# Supplied records:

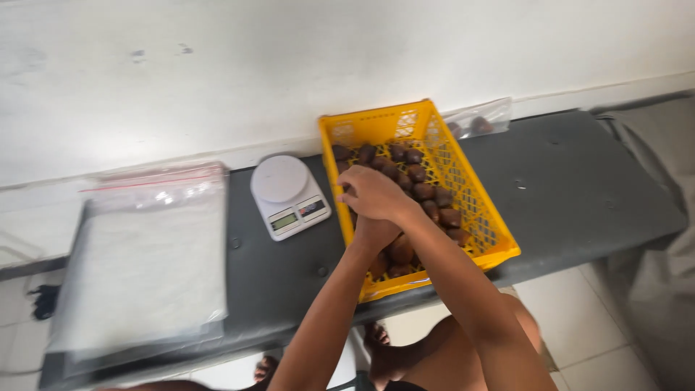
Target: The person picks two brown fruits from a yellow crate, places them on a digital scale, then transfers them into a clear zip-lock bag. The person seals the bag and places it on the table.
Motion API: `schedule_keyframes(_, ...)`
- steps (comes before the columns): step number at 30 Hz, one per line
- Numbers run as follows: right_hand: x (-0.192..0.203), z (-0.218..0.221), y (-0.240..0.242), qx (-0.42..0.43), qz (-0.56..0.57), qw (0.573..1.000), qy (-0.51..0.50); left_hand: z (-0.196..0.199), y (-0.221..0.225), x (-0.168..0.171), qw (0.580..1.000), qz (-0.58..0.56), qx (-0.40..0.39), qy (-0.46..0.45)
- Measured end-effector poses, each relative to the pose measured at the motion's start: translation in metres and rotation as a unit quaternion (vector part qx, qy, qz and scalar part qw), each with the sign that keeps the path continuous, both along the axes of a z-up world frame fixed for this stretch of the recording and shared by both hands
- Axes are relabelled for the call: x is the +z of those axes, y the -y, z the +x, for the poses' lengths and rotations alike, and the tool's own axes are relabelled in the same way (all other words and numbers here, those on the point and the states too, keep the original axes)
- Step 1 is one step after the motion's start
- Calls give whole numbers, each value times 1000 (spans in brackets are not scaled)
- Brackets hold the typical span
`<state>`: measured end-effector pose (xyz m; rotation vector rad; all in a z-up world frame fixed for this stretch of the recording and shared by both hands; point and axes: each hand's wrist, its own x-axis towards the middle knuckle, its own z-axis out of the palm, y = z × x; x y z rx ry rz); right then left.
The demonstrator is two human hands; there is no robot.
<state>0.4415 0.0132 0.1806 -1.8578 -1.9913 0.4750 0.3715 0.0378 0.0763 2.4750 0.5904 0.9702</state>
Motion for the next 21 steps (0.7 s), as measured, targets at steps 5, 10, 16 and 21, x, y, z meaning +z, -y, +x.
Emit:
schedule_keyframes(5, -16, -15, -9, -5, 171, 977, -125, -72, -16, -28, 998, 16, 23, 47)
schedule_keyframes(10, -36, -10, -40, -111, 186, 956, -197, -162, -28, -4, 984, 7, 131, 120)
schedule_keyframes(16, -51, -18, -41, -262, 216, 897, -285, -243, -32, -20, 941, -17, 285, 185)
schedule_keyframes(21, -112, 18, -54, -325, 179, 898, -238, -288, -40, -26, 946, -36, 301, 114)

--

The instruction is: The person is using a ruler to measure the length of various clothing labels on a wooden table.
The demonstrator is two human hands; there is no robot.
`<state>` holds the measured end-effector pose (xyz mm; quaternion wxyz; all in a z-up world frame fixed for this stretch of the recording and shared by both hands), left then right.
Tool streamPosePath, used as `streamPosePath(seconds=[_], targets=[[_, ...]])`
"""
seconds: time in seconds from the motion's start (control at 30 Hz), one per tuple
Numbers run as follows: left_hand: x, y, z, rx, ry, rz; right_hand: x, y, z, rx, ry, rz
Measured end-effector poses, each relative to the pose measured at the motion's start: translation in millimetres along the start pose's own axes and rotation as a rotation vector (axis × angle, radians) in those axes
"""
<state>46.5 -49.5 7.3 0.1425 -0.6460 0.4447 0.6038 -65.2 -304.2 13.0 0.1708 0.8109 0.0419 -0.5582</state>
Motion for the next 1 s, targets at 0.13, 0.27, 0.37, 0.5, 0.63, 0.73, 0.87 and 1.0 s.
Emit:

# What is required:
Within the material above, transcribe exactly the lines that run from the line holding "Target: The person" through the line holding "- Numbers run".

# Response to this exercise:
Target: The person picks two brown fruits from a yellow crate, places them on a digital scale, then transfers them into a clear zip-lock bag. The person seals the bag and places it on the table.
Motion API: `schedule_keyframes(_, ...)`
- steps (comes before the columns): step number at 30 Hz, one per line
- Numbers run as follows: right_hand: x (-0.192..0.203), z (-0.218..0.221), y (-0.240..0.242), qx (-0.42..0.43), qz (-0.56..0.57), qw (0.573..1.000), qy (-0.51..0.50); left_hand: z (-0.196..0.199), y (-0.221..0.225), x (-0.168..0.171), qw (0.580..1.000), qz (-0.58..0.56), qx (-0.40..0.39), qy (-0.46..0.45)

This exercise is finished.